For the second time this season, Duke and Syracuse played an absolute classic game. Syracuse, an ACC newcomer, beat Duke 91-89 in overtime on February 1 on their way to a 25-0 start and the No. 1 ranking in the country. Duke entered the much-anticipated rematch coming off a 74-66 loss to their rival North Carolina and faced the prospects of falling out of the top 10 in the polls with a loss. With star freshmen Jabari Parker of Duke and Tyler Ennis of Syracuse leading the way, both teams battled for position in the ACC and seeding in next month’s NCAA tournament.

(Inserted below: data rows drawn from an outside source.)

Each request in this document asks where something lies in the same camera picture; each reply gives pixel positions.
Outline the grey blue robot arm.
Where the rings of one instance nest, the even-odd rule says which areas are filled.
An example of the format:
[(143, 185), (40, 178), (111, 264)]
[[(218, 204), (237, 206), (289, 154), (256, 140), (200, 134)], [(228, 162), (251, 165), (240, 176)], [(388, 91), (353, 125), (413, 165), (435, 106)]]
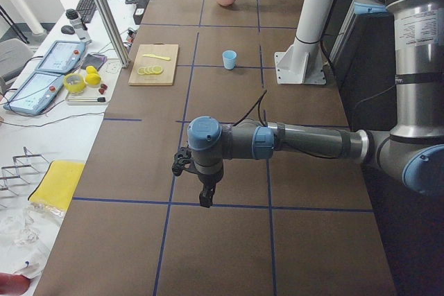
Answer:
[(423, 195), (443, 194), (443, 0), (355, 0), (355, 13), (394, 17), (397, 123), (389, 131), (313, 128), (239, 121), (222, 125), (209, 116), (187, 128), (174, 175), (196, 174), (200, 205), (212, 206), (227, 159), (270, 159), (295, 151), (370, 164)]

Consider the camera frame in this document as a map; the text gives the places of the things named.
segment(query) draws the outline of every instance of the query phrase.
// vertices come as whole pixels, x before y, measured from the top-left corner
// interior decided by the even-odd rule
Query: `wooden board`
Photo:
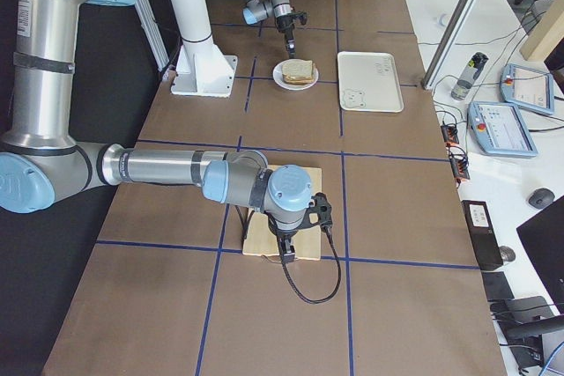
[[[276,170],[279,166],[269,166]],[[311,178],[312,193],[322,191],[322,172],[316,167],[304,167]],[[293,246],[297,259],[319,260],[321,257],[321,229],[314,226],[299,231],[293,236]],[[268,229],[268,218],[262,213],[255,213],[250,221],[247,239],[243,241],[243,254],[278,256],[276,237]]]
[[[521,55],[528,61],[544,61],[564,37],[564,0],[555,0],[527,41]]]

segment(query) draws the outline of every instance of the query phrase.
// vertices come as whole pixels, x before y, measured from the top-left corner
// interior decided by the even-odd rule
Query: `cable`
[[[529,345],[520,344],[520,343],[500,343],[500,347],[526,348],[528,350],[538,351],[537,348],[531,347]]]
[[[241,212],[241,208],[239,206],[235,206],[235,210],[237,210],[237,215],[239,215],[239,221],[241,222],[241,226],[245,229],[245,218]]]
[[[243,225],[243,239],[245,240],[247,238],[247,232],[249,231],[249,226],[250,226],[250,220],[252,219],[253,215],[255,214],[255,211],[252,210],[249,213],[249,217],[247,218],[247,220],[245,221],[245,224]],[[275,219],[271,219],[271,221],[273,222],[273,224],[275,225],[275,227],[278,229],[278,226],[276,224],[276,220]],[[298,289],[298,287],[296,286],[296,284],[294,283],[294,281],[292,280],[292,277],[290,276],[290,272],[288,271],[288,268],[286,266],[286,263],[284,262],[284,259],[282,258],[282,254],[280,255],[280,262],[275,262],[273,261],[270,257],[267,257],[266,255],[263,255],[262,257],[264,259],[266,259],[268,262],[270,263],[277,263],[277,264],[282,264],[282,269],[284,270],[284,275],[286,275],[286,279],[288,281],[288,283],[290,284],[290,286],[292,287],[293,291],[296,293],[296,295],[298,297],[300,297],[300,299],[302,299],[303,301],[305,301],[308,304],[322,304],[325,303],[327,301],[329,301],[330,299],[332,299],[333,297],[335,297],[335,295],[337,295],[337,291],[339,286],[341,285],[341,262],[338,258],[338,254],[337,254],[337,250],[335,249],[335,244],[333,242],[333,232],[330,228],[330,226],[325,226],[322,228],[322,230],[325,232],[325,235],[327,236],[327,240],[329,241],[329,246],[331,248],[331,251],[333,252],[333,257],[335,257],[335,261],[337,263],[337,283],[335,284],[335,288],[333,289],[333,291],[331,292],[331,294],[329,294],[327,297],[322,298],[322,299],[309,299],[308,297],[306,297],[305,295],[303,295],[301,293],[301,291]]]
[[[521,21],[519,21],[519,26],[521,28],[523,28],[523,22],[525,21],[525,18],[527,17],[527,14],[531,11],[532,7],[534,5],[534,2],[531,4],[531,6],[529,6],[529,8],[527,8],[527,10],[524,12],[523,17],[521,18]],[[531,28],[531,30],[537,26],[538,22]],[[492,64],[492,66],[490,67],[489,71],[485,74],[485,76],[482,78],[482,81],[486,81],[486,78],[489,76],[490,72],[492,71],[492,69],[494,68],[494,65],[499,62],[499,60],[503,57],[503,54],[505,53],[505,50],[508,48],[509,44],[511,44],[511,41],[513,41],[513,39],[517,36],[518,30],[515,31],[515,34],[513,34],[513,37],[511,37],[511,39],[508,41],[508,43],[505,45],[505,47],[503,48],[503,50],[501,51],[501,54],[498,56],[498,58],[495,60],[495,62]],[[505,62],[505,64],[507,65],[509,63],[509,60],[511,59],[511,56],[515,53],[517,47],[519,46],[519,44],[521,44],[521,41],[523,41],[523,39],[527,36],[528,34],[525,31],[525,35],[523,36],[523,38],[515,45],[515,47],[513,48],[513,51],[511,52],[511,54],[508,57],[508,60]],[[472,94],[471,96],[471,101],[474,100],[474,98],[476,97],[476,95],[478,94],[479,88],[481,85],[478,86],[478,89]]]
[[[564,125],[560,127],[553,127],[553,128],[529,129],[529,132],[550,132],[550,131],[555,131],[556,129],[564,129]]]
[[[562,347],[564,347],[564,341],[562,341],[558,347],[556,347],[554,349],[554,351],[551,353],[550,357],[546,360],[545,365],[543,366],[543,368],[541,369],[540,373],[538,374],[538,376],[543,376],[543,374],[545,374],[546,370],[548,370],[548,367],[550,366],[550,364],[552,363],[554,357],[556,357],[556,354],[558,354],[558,352],[562,349]]]
[[[530,310],[537,310],[538,308],[551,307],[551,306],[562,306],[562,305],[564,305],[564,302],[544,304],[544,305],[541,305],[541,306],[534,306],[534,307],[530,307],[530,308],[520,308],[520,309],[517,309],[517,310],[504,310],[502,312],[493,313],[492,316],[498,316],[500,314],[514,313],[514,312],[529,312]]]
[[[547,115],[545,115],[545,114],[541,114],[541,113],[535,112],[535,111],[533,111],[533,110],[529,110],[528,112],[532,112],[532,113],[537,114],[538,116],[542,116],[542,117],[544,117],[544,118],[546,118],[546,119],[554,119],[554,120],[556,120],[556,121],[564,122],[564,119],[559,118],[558,116],[547,116]]]
[[[464,114],[462,113],[462,110],[460,110],[458,107],[452,106],[452,105],[448,105],[448,104],[446,104],[446,103],[441,103],[441,102],[438,101],[438,100],[433,100],[433,103],[434,103],[435,105],[440,105],[440,106],[442,106],[442,107],[450,107],[450,108],[452,108],[452,109],[455,109],[455,110],[460,114],[460,119],[462,119],[459,123],[466,122],[466,121],[464,120]]]
[[[436,91],[439,84],[447,77],[453,77],[453,78],[456,78],[456,80],[458,80],[458,77],[456,75],[452,75],[452,74],[447,74],[444,77],[442,77],[439,81],[437,81],[437,84],[434,85],[433,90],[431,90],[431,97],[432,98],[434,98],[434,92]]]
[[[523,24],[522,24],[521,26],[519,26],[518,28],[516,28],[515,30],[513,30],[511,33],[506,34],[506,35],[503,35],[503,36],[501,36],[501,37],[497,37],[497,38],[492,39],[492,40],[490,40],[490,41],[477,41],[477,42],[474,42],[474,43],[455,43],[455,46],[479,46],[479,45],[491,44],[491,43],[493,43],[494,41],[497,41],[497,40],[507,39],[507,38],[508,38],[510,35],[512,35],[513,33],[516,33],[517,31],[519,31],[519,30],[520,30],[521,28],[523,28],[524,26],[527,26],[528,24],[530,24],[530,23],[532,23],[533,21],[536,21],[536,20],[537,20],[536,18],[533,18],[531,21],[529,21],[529,22],[527,22],[527,23],[524,23],[524,22],[523,22]],[[441,44],[441,43],[427,43],[427,42],[421,42],[421,43],[417,43],[417,44],[420,45],[420,46],[438,46],[438,45]]]
[[[449,115],[449,116],[452,116],[452,119],[455,120],[453,124],[447,124],[447,123],[445,123],[445,121],[444,121],[444,116],[443,116],[443,117],[442,117],[442,125],[454,125],[455,127],[458,125],[458,120],[457,120],[456,117],[455,117],[451,112],[449,112],[448,110],[435,110],[435,112],[436,112],[437,114],[447,114],[447,115]]]
[[[300,297],[301,300],[305,301],[308,304],[322,304],[329,301],[330,299],[335,297],[338,288],[341,285],[341,263],[338,259],[337,251],[335,250],[335,245],[333,244],[333,234],[330,227],[328,226],[326,226],[323,229],[323,231],[325,232],[325,235],[327,235],[327,240],[329,241],[331,251],[333,252],[333,256],[335,257],[335,261],[337,263],[337,283],[335,284],[335,288],[333,289],[331,294],[329,294],[327,297],[323,299],[309,299],[308,297],[303,295],[301,291],[298,289],[298,287],[296,286],[296,284],[293,282],[292,277],[290,276],[290,272],[288,271],[288,267],[286,266],[286,263],[282,258],[282,254],[280,255],[280,260],[282,261],[282,269],[284,270],[284,275],[286,275],[286,279],[288,280],[288,283],[290,284],[296,295]]]
[[[532,5],[529,7],[529,9],[527,11],[525,11],[525,14],[523,15],[523,18],[521,19],[521,21],[519,22],[519,26],[521,26],[521,28],[523,28],[523,22],[525,20],[525,17],[527,16],[527,13],[531,10]],[[490,66],[488,72],[485,74],[485,76],[482,78],[482,83],[480,83],[479,85],[475,85],[476,86],[476,91],[472,94],[471,98],[470,98],[470,102],[474,101],[474,99],[476,98],[476,95],[478,94],[479,89],[486,84],[492,84],[492,85],[497,85],[499,83],[484,83],[484,81],[486,81],[487,77],[489,77],[490,73],[492,72],[492,70],[495,68],[495,64],[497,62],[500,61],[500,59],[503,57],[503,55],[505,54],[505,51],[507,50],[507,48],[509,47],[509,45],[511,44],[511,41],[513,41],[513,39],[517,36],[518,31],[516,31],[513,34],[513,37],[511,37],[511,39],[509,39],[509,41],[507,42],[507,44],[505,45],[505,47],[503,48],[503,50],[501,51],[500,55],[495,59],[495,61],[492,63],[492,65]],[[513,47],[513,50],[511,51],[511,54],[508,56],[508,60],[505,62],[505,66],[507,66],[507,64],[509,63],[509,61],[511,60],[511,56],[513,56],[513,54],[515,53],[517,47],[521,44],[521,42],[524,40],[525,37],[527,37],[527,33],[525,32],[525,35],[521,38],[520,41],[518,41],[515,46]]]

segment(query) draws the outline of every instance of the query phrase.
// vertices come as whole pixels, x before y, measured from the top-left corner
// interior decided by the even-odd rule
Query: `black box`
[[[503,265],[503,259],[501,258],[500,247],[495,239],[486,202],[463,200],[462,207],[479,268],[482,270],[499,268]]]

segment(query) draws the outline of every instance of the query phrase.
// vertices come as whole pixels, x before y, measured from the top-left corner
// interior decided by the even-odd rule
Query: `screen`
[[[479,105],[493,147],[503,150],[532,150],[515,110],[503,105]]]
[[[514,99],[538,107],[549,107],[547,76],[543,72],[515,68]]]
[[[564,302],[564,197],[519,226],[517,233],[553,301]],[[564,304],[557,307],[564,313]]]

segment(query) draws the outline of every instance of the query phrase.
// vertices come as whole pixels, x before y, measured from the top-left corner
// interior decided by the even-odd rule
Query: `white pole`
[[[182,37],[183,52],[172,91],[227,97],[231,93],[237,59],[223,56],[213,44],[205,0],[171,0]]]

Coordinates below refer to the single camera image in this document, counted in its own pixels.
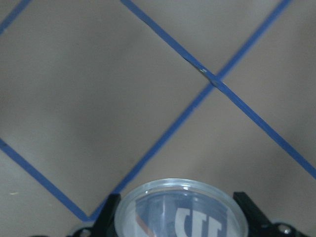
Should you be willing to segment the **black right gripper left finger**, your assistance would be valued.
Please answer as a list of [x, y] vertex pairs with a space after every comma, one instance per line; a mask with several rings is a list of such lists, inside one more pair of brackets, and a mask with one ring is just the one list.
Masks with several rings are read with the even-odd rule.
[[120, 194], [110, 194], [91, 227], [84, 226], [71, 233], [72, 237], [117, 237], [114, 218], [121, 201]]

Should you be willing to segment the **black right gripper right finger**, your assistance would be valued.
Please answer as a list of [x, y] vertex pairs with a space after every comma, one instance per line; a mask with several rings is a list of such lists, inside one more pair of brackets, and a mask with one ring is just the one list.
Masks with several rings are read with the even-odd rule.
[[233, 199], [246, 217], [249, 237], [308, 236], [288, 223], [272, 223], [245, 192], [234, 192]]

The rematch was a close one from the start, with both teams trading blows in a first half that ended tied at 26. The first 10 minutes of the second half closely resembled the first, with the game tied at 41 with 10:53 to play. After a basket by Parker put the Blue Devils ahead with 10:32 to play, they would lead for the rest of the game. However, their victory would be a close call with 10 seconds to play. Trailing 60-58, C.J. Fair of Syracuse appeared to make a game-tying layup. In a controversial call, a charge was called on Fair. Orange coach Jim Boeheim stormed the court in a fury, earning him a technical and ejection. His penalty would allow Duke to put the game away and notch a 66-60 win over the No. 1 team in the land. Boeheim was hardly apologetic after the game, calling the decision made against Fair the worst call of the year. The officiating controversy took the headlines away from the Parker-Ennis competition, with Jabari Parker’s 19 points and 10 rebounds stealing the show from Ennis, who had only nine points on a night when he made only two of 13 shots.

Even though both Syracuse and Duke entered the week ranked among the top five teams in the nation, at the end of Saturday night neither team was in first place in their own conference. Virginia, 14-1 in the ACC and 23-5 overall, has won 11 straight games since a 69-65 loss at Duke in January. They have yet to play Syracuse, whichs now sits at 12-2 in the league. Duke sits just ahead of rival UNC in third, with both teams having four losses in the league. North Carolina, one of the nation’s most inconsistent teams, has beaten Pitt, Duke, Michigan State, Kentucky and Louisville while also losing to Belmont, UAB, Wake Forest and Miami. However, with nine straight wins, it is clear they promise to challenge Virginia, Syracuse and Duke for ACC supremacy.

2013 saw Pitt, Notre Dame and Syracuse join the ACC to bring the conference to 15 teams. Joe Lunardi of ESPN projects only five of those 15 teams will make the NCAA tournament this year, with Pitt predicted to join the aforementioned top four. With marquee matchups such as Syracuse-Virginia and a UNC-Duke rematch still to come, it will be interesting to see if a talented yet underperforming team such as Maryland or Florida State can state their case for a sixth NCAA tournament bid for the ACC.